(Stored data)
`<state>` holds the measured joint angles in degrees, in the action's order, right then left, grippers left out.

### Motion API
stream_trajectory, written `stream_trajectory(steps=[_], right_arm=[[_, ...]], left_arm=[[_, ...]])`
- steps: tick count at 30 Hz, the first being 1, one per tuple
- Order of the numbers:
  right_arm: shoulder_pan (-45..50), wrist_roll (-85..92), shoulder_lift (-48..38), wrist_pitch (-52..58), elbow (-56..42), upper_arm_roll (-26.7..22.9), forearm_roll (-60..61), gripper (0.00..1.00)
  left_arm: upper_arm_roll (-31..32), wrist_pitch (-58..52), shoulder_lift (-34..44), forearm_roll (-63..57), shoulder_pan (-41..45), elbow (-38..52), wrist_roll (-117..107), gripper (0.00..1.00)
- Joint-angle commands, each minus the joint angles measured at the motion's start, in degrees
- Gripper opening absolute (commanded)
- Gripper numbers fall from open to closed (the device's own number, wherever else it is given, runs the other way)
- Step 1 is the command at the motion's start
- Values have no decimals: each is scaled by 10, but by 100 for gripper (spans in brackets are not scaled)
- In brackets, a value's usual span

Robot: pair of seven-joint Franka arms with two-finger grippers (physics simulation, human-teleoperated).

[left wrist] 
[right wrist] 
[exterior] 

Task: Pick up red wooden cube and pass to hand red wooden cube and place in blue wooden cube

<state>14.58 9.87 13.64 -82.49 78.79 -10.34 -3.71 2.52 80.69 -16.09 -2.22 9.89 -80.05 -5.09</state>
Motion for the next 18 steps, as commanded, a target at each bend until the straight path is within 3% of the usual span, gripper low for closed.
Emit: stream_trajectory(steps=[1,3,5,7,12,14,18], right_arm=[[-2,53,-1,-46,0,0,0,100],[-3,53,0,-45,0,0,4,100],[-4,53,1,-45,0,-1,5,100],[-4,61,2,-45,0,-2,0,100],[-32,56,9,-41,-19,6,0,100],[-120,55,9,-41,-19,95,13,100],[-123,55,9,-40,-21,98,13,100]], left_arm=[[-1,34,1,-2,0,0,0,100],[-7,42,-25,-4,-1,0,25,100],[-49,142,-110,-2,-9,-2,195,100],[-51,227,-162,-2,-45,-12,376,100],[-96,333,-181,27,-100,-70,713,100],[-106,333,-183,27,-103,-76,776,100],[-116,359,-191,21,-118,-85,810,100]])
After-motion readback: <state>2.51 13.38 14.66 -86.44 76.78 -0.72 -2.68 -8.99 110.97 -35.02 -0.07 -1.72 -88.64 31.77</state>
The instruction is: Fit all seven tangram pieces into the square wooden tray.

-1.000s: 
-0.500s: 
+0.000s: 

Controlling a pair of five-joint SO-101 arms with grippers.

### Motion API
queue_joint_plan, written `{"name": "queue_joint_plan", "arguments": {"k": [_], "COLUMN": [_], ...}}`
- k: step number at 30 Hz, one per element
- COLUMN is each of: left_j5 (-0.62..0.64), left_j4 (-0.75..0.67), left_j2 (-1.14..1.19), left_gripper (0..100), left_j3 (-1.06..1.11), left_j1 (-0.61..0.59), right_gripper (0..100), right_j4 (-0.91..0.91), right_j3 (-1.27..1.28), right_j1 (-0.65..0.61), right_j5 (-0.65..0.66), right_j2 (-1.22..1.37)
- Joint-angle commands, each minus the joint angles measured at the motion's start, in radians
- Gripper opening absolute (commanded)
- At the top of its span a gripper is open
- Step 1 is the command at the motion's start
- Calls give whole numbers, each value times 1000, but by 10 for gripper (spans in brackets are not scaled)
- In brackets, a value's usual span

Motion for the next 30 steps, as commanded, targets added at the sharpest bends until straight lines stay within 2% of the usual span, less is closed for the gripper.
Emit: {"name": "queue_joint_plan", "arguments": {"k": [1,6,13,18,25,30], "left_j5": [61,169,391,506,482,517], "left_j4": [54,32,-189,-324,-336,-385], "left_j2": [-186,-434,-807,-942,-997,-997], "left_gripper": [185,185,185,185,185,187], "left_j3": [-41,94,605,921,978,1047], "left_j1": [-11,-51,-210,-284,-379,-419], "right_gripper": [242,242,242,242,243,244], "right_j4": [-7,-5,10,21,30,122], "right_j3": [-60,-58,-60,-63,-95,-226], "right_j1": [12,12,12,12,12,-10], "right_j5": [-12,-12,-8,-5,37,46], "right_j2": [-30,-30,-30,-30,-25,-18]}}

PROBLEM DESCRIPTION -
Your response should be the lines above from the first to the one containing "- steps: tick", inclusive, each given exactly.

YOUR SOLUTION -
`<state>` holds the measured joint angles in degrees, in the action's order, right then left, grippers left out.

### Motion API
stream_trajectory, written `stream_trajectory(steps=[_], right_arm=[[_, ...]], left_arm=[[_, ...]])`
- steps: tick count at 30 Hz, the first being 1, one per tuple

No further output will be produced for this exercise.